Gustav Landauer: Art and Revolution

“In our times, an artist is defined as someone who has a vision: someone with visions and rhythms that form a separate inner world: someone who can manifest this world on the outside; someone who can create a new, an exemplary, their own world through imagination and creative force; someone whose ideas leave their inner being like Pallas Athena left Jupiter’s head; someone who then, like an Italian trader of plaster figures, packs the result in a basket and hawks it in the “the other world,” ordinary reality, where they sell the figures of their dreams and sacred desires to the goblins and caricatures of their artistic mind, all the while advertising, calculating, haggling, arguing, cheating.
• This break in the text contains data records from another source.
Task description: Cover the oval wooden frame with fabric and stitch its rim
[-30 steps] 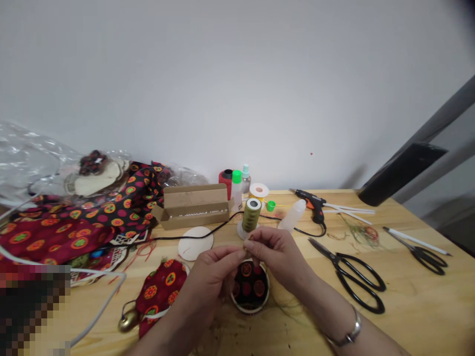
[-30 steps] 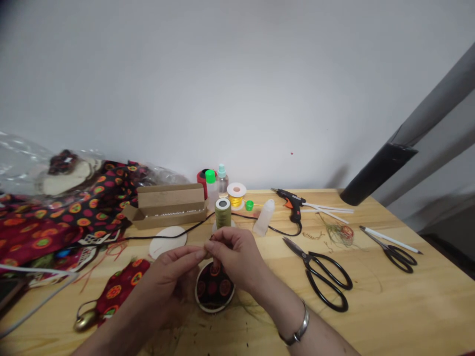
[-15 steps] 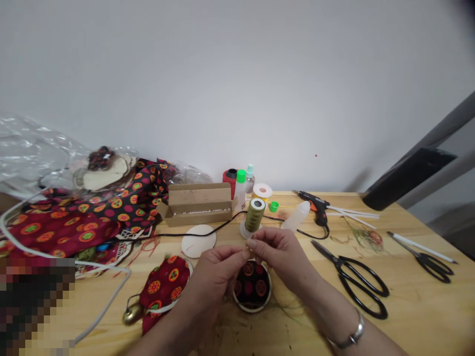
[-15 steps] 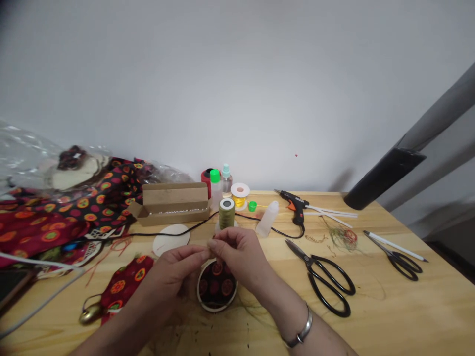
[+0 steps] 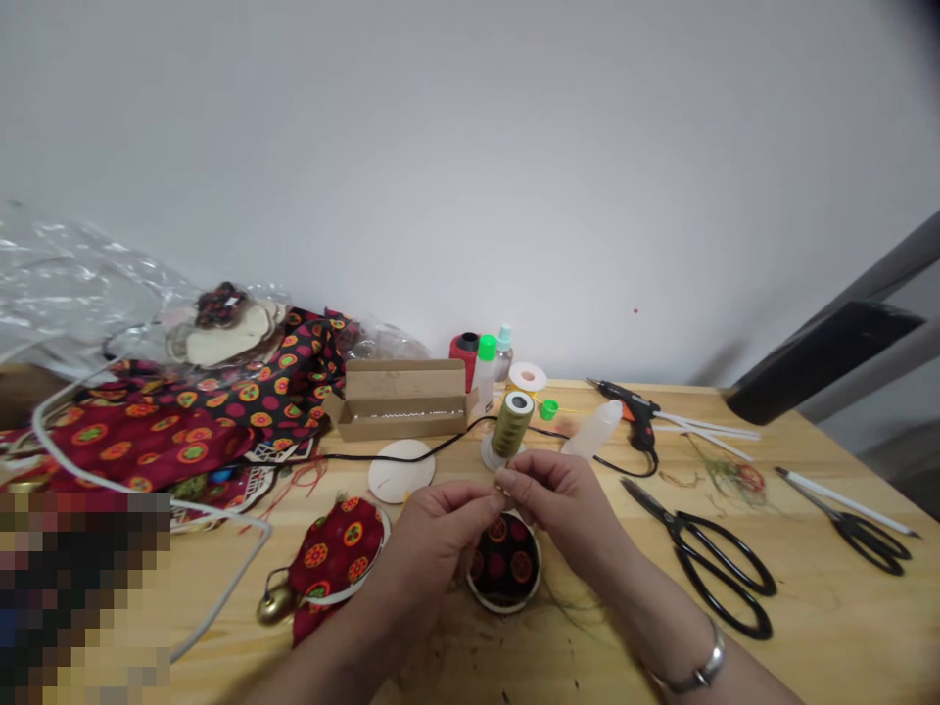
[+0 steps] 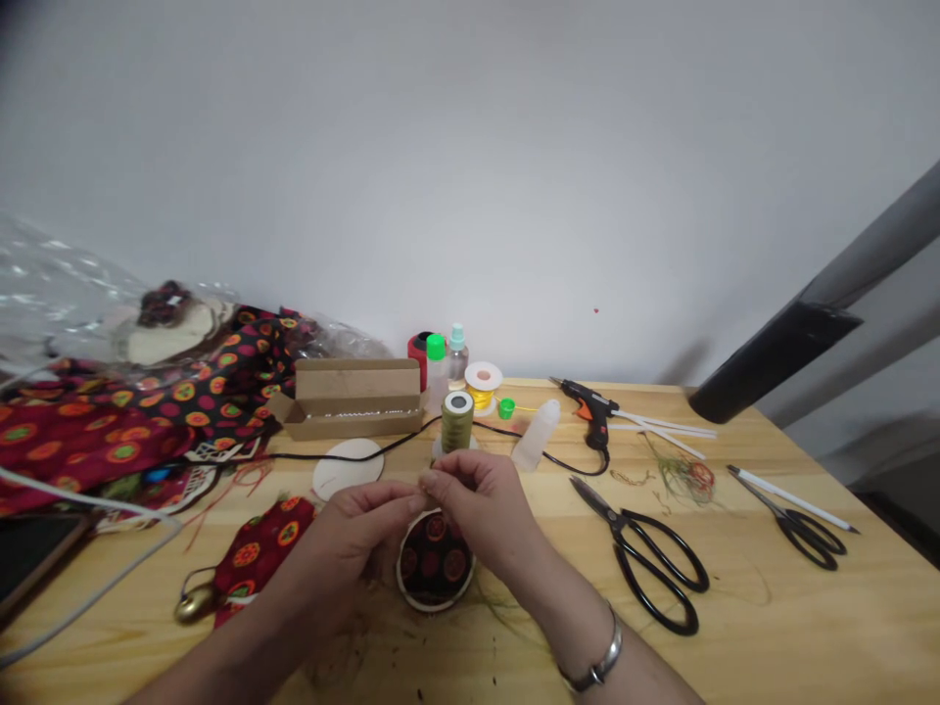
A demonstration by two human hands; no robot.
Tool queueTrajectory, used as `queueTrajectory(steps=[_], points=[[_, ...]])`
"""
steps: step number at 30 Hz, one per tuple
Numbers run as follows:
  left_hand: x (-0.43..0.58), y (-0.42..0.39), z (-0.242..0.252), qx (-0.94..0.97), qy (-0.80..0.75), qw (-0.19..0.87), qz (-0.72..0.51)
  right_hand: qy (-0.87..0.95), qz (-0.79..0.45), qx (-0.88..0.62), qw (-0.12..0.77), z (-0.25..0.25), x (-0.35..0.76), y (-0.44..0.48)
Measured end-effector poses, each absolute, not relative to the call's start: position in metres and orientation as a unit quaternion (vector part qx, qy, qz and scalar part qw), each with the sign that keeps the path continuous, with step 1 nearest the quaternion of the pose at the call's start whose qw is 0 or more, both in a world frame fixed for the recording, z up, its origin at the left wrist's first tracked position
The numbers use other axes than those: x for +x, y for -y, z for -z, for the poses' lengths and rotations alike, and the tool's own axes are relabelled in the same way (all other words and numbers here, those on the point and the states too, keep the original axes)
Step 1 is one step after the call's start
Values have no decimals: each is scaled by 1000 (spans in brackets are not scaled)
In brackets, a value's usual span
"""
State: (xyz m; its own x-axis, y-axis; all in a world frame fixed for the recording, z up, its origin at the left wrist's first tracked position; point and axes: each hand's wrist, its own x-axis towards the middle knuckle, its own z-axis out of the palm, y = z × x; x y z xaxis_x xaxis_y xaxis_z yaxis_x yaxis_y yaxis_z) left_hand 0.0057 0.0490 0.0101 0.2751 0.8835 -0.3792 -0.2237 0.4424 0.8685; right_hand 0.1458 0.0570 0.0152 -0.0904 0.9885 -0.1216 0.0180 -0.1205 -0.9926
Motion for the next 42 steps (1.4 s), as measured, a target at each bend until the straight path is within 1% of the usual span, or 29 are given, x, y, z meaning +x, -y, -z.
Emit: queueTrajectory(steps=[7, 14, 22, 42], points=[[4, -51, -10, 341, -459, 721, -391, 455, -595, -495, 441, -13, 146, -58], [7, -50, -10, 348, -444, 730, -386, 466, -563, -510, 453, -16, 146, -58], [3, -49, -4, 364, -436, 728, -384, 446, -581, -486, 476, -18, 146, -57], [6, -50, -6, 384, -437, 719, -381, 439, -583, -485, 483, -17, 147, -58]])
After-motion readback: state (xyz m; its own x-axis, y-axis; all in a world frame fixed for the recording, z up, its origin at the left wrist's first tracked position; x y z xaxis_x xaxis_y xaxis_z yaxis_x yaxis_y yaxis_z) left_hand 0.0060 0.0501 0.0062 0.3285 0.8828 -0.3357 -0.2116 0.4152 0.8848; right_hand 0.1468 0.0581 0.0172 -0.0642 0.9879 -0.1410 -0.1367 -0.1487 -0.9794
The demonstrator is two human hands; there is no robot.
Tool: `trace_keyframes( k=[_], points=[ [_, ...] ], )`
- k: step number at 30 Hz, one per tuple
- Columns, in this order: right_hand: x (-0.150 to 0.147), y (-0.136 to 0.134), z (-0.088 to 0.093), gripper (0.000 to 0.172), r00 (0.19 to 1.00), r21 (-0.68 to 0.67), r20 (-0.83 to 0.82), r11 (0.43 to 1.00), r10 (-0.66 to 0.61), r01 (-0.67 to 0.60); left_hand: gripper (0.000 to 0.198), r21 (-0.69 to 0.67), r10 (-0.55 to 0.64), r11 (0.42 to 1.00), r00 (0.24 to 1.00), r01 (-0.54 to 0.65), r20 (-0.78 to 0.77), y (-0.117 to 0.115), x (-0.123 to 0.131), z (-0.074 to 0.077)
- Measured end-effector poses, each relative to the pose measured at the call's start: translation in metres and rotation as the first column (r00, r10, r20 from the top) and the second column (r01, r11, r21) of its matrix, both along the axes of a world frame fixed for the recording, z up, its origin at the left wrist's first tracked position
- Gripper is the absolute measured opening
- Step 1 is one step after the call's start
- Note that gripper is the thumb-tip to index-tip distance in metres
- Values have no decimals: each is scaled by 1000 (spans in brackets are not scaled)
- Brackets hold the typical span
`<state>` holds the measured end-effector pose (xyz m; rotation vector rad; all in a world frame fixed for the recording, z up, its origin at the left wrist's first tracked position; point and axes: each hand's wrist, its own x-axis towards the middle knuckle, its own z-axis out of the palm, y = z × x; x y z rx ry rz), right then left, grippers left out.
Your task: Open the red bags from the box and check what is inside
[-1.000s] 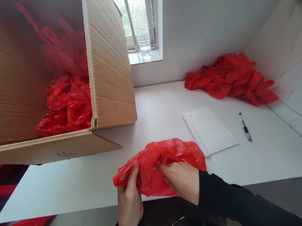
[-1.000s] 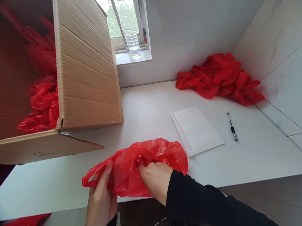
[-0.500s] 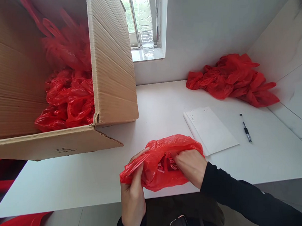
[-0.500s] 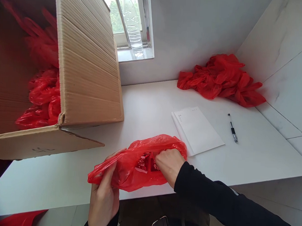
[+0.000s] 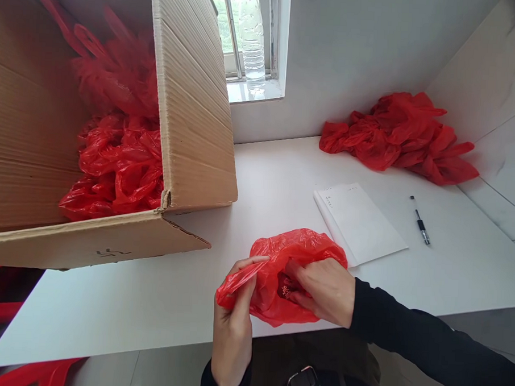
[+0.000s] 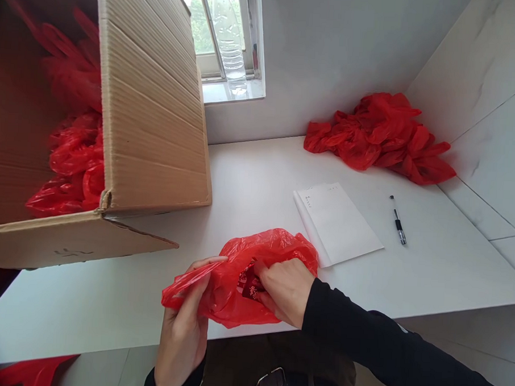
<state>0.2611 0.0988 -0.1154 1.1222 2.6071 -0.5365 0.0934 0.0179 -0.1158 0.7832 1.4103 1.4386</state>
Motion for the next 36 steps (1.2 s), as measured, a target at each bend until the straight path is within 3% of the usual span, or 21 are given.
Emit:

This is the contemporary artist’s mixture of detachment and participation.
But mine is another: I want to use reality to create; I want art to be the process of imaginative and communal social transformation, rather than the expression of individual yearning.”

Gustav Landauer, REVOLUTION and Other Writings: A Political Reader. Edited and translated by Gabriel Kuhn. PM Press.

I changed the masculine, personal pronouns.

I was probably 22 or 23 when I read the essay on Landauer, in Martin Buber’s Paths in Utopia; it would be hard to imagine how any, indirect meeting with any thinker, could have a more powerful, influence, than the ideas in that essay had for me—over the course of whole life. Three years later, I was living in a commune—where expenses were covered, each according our means. Though it would be 45 years before, my involvement with Occupy Philly, led to the next experiment in communal living, I never gave up my search for a means to realize my ideas on communal living, and this time—I’m sure there was something of Landaur’s ideas of art and revolution, what freed me, to return to what I had been doing when I read that essay: making art.
I only last week bought a copy of this book, and in reading it, began to discover how much—from such minimal acquaintance–the seeds Landauer had planted, have meant to me over the years. The perplexity I feel, and have expressed in posts on this blog and elsewhere, on how survive as an artist in this capitalist wilderness–and as a revolutionary–without losing one’s freedom to create, or submitting to slavery of the market–I didn’t learn from Landauer, but, as in the above quote, I find, this too, I share with him—if from another side, as an artist.

Revolution is an act of imagination

Revolution is action.

Revolution takes place in the present. Now, and now, and now, or never. There can be no waiting

for the “right conditions.”
Revolution is an ever present necessity.

Revolution is every act of the imagination, made real in every present moment.

Solidarity, Love, Imagination, RESISTANCE!